Elucidating the role of Schistosoma mansoni DNA cytosine-methyltransferase (SmDCMT) in regulating Platyhelminth gene expression and development

KF Hoffmann & MJ Wilkinson

Schistosomes are members of a medically important group of parasitic trematodes that contribute to severe morbidity and mortality (200,000 deaths/annum) amongst endemic populations in 74 tropical and sub-tropical developing nations. Large-scale sequencing projects have created extensive schistosome EST and genomic databases leading to the identification of thousands of new genes, as well as providing a repository of information useful for post-genomic activities.
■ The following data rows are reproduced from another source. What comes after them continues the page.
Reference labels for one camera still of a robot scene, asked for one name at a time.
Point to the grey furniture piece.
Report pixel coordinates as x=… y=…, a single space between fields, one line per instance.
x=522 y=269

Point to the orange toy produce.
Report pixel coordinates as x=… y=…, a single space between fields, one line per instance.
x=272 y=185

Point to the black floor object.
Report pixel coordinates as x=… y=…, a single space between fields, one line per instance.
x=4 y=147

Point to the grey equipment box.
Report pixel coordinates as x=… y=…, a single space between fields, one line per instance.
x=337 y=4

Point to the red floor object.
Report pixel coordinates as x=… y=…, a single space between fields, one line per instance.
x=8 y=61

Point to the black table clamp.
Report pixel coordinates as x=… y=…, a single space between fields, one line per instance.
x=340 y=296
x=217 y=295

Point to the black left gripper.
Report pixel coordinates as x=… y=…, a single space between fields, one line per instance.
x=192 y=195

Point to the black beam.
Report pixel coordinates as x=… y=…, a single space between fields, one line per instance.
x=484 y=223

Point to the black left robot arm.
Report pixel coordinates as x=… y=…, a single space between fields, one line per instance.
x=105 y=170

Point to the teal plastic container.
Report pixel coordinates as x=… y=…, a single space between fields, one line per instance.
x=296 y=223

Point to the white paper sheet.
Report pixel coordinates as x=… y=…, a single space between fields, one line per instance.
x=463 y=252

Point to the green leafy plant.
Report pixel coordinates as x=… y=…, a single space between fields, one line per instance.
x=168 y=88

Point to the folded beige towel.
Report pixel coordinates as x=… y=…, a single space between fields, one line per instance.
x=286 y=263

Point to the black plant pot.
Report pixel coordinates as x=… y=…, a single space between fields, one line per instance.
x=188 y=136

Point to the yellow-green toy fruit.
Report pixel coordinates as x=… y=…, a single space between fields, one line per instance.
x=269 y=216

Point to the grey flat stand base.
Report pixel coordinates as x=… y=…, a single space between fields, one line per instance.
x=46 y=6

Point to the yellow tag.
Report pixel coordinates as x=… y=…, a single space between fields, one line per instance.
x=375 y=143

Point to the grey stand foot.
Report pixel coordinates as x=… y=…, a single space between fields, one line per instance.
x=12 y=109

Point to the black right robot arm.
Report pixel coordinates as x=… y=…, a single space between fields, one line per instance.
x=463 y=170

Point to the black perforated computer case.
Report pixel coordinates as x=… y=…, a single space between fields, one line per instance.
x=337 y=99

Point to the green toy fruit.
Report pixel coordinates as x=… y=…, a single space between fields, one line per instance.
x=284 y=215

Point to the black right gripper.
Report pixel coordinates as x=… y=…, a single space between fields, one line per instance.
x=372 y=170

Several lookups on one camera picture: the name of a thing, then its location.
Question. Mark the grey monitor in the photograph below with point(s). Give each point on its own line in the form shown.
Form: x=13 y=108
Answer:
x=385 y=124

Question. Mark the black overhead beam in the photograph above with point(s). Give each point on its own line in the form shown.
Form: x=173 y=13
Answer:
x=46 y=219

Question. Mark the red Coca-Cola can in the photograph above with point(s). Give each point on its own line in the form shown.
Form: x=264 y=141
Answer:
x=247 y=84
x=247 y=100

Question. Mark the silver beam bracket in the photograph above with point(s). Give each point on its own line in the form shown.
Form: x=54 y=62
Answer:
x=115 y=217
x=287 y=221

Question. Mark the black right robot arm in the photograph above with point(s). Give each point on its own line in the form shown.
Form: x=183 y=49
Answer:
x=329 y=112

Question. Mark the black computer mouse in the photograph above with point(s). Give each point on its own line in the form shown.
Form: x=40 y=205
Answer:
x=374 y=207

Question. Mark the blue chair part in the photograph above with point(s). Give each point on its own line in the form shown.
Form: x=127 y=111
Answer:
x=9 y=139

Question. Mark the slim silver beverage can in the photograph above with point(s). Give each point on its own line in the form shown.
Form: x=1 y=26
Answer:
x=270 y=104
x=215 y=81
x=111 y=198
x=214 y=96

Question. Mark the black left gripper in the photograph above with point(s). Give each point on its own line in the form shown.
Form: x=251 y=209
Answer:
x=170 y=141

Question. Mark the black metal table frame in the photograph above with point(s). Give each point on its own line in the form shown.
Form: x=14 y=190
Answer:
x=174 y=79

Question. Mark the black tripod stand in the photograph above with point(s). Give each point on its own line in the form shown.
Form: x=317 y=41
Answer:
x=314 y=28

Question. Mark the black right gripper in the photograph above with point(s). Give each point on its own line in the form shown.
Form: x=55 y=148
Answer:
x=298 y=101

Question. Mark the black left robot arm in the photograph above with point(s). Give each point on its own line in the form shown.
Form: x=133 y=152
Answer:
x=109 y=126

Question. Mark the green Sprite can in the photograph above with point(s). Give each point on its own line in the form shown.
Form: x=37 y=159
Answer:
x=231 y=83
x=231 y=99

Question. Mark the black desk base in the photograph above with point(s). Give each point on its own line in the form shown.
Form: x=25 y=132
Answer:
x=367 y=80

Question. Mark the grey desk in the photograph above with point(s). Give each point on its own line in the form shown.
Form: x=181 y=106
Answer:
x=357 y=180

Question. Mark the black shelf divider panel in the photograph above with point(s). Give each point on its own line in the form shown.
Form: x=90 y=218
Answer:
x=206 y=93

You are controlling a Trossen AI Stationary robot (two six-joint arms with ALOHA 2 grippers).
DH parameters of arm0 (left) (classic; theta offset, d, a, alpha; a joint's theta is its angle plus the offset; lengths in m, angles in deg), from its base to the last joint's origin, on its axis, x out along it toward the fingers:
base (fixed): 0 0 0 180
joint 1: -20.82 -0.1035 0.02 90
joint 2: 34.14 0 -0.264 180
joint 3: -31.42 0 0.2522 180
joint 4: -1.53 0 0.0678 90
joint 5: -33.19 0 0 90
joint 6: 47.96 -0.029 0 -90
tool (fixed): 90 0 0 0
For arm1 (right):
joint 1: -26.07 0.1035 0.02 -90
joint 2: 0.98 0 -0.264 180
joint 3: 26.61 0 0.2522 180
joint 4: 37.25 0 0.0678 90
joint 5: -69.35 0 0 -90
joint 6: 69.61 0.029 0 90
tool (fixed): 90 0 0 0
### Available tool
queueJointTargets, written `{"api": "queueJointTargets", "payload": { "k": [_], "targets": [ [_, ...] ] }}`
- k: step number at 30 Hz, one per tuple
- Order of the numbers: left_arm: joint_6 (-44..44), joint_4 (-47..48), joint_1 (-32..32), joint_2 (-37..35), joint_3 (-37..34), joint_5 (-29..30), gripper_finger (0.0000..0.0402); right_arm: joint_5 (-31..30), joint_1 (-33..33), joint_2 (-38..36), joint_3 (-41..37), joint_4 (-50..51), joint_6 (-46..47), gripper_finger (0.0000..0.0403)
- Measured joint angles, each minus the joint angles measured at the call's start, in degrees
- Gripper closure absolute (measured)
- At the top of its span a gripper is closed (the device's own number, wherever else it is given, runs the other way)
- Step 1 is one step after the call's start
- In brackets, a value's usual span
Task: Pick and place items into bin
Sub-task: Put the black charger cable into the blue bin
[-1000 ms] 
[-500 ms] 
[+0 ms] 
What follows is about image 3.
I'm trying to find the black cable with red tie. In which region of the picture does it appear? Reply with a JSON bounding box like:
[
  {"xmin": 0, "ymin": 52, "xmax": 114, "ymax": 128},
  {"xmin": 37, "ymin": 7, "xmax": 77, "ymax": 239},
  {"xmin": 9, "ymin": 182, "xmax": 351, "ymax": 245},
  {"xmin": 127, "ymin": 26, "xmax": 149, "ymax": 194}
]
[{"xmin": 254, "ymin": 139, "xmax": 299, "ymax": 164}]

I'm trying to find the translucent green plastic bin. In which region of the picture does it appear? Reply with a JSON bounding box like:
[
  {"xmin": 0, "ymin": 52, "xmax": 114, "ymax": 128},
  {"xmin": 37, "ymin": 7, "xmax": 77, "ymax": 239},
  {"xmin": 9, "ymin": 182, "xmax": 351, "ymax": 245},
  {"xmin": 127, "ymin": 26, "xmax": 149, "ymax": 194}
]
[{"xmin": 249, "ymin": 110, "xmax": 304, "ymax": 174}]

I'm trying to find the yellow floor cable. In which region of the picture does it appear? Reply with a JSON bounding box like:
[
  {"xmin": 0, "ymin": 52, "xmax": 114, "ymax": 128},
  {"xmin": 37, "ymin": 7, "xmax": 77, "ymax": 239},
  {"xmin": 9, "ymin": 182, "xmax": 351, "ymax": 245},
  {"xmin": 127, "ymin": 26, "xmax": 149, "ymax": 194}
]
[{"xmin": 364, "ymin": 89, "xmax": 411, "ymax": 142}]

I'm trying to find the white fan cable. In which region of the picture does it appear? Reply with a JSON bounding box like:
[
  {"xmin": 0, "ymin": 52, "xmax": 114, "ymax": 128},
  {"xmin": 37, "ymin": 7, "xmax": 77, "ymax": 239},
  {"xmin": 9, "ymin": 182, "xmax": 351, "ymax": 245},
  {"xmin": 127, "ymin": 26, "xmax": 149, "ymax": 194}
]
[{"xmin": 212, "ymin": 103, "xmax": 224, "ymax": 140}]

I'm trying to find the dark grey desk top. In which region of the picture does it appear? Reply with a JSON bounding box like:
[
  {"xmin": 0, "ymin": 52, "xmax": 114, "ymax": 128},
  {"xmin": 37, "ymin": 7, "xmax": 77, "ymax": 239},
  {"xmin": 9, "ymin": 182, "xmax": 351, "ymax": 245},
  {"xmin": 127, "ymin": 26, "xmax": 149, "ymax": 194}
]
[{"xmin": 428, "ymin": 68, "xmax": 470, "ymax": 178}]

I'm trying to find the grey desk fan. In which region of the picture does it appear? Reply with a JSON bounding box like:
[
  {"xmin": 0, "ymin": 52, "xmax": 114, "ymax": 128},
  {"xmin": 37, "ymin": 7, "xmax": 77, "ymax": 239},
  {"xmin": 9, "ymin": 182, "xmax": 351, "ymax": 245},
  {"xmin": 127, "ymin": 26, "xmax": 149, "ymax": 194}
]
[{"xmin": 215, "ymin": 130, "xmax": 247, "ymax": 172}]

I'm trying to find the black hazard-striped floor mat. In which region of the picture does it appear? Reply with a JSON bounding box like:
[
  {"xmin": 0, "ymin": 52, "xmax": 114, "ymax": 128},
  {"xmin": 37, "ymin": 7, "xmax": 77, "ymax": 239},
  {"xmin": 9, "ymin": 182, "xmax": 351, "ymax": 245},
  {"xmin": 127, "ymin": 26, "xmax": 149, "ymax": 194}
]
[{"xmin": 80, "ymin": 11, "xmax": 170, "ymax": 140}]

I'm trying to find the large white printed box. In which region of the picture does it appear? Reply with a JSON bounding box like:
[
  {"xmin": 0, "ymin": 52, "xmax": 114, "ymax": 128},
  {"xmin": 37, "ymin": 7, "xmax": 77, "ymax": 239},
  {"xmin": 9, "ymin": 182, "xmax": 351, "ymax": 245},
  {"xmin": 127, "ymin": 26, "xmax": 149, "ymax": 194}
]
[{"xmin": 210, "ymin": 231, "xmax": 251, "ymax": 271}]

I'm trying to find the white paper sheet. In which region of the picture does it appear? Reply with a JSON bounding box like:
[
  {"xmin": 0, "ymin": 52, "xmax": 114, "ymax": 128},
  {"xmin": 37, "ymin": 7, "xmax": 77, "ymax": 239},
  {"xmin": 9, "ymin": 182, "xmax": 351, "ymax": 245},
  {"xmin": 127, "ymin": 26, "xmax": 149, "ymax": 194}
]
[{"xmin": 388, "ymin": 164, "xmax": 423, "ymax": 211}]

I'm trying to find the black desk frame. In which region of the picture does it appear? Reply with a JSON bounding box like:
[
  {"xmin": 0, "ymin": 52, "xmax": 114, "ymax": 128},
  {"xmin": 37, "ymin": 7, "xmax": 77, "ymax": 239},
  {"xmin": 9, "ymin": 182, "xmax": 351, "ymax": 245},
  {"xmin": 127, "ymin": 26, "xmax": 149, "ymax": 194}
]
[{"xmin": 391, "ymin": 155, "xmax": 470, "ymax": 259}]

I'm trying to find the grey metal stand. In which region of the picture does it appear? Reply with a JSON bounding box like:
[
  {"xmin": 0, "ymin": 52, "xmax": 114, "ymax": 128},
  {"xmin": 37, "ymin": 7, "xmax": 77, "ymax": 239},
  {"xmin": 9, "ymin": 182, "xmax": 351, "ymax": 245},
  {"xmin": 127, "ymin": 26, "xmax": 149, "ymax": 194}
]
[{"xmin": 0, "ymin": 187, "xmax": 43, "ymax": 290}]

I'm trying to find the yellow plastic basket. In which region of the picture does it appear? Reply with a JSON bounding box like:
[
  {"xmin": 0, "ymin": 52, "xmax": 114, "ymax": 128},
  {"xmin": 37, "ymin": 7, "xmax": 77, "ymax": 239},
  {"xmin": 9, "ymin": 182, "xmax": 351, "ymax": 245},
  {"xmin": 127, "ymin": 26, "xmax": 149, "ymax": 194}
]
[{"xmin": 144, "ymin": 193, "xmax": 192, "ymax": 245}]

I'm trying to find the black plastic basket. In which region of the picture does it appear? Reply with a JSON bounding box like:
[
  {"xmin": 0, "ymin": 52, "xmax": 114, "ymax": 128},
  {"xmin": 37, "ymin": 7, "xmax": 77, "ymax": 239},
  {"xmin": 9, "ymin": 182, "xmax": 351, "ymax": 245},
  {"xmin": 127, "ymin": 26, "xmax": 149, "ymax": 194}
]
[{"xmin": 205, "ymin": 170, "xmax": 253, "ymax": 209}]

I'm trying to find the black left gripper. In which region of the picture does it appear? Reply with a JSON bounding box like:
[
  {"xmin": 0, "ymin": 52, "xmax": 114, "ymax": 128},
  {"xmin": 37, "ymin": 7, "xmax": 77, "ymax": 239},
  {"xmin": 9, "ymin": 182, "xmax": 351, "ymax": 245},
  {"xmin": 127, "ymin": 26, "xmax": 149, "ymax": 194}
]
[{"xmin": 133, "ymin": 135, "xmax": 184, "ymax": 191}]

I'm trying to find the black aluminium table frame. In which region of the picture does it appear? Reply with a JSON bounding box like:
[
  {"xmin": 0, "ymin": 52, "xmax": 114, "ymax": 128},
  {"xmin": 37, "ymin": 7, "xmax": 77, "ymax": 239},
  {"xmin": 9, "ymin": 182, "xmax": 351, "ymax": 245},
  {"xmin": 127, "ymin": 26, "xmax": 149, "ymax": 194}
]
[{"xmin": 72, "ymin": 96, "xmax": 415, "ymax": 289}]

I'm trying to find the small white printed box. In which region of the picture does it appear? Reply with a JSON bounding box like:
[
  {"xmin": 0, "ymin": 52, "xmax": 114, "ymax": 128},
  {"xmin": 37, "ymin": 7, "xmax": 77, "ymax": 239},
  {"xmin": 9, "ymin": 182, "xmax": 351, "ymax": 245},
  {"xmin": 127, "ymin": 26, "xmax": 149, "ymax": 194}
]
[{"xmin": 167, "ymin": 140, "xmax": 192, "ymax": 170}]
In our search for novel chemotherapeutic and immunoprophylactic targets, we have utilised these databases for construction of DNA microarrays to identify developmentally regulated transcripts.   One striking observation from our studies was the sheer amount of differentially expressed transcripts identified. While highly informative at the individual transcript level (identification of novel drug targets and vaccine candidates), global analyses of development signify that regulation of these differentially expressed transcripts is highly complex. Clearly, this indicates that schistosomes, like other metazoans, have distinct (i.e. gender associated, developmentally-regulated?) mechanisms (genetic and epigenetic) to control gene expression. This PhD project will involve a continuation of our current investigations into epigenetic control of schistosome gene expression by specifically focusing on the function of the first Platyhelminth DNA cytosine methyltransferase, SmDCMT (SmGeneDB entry Smp_145390).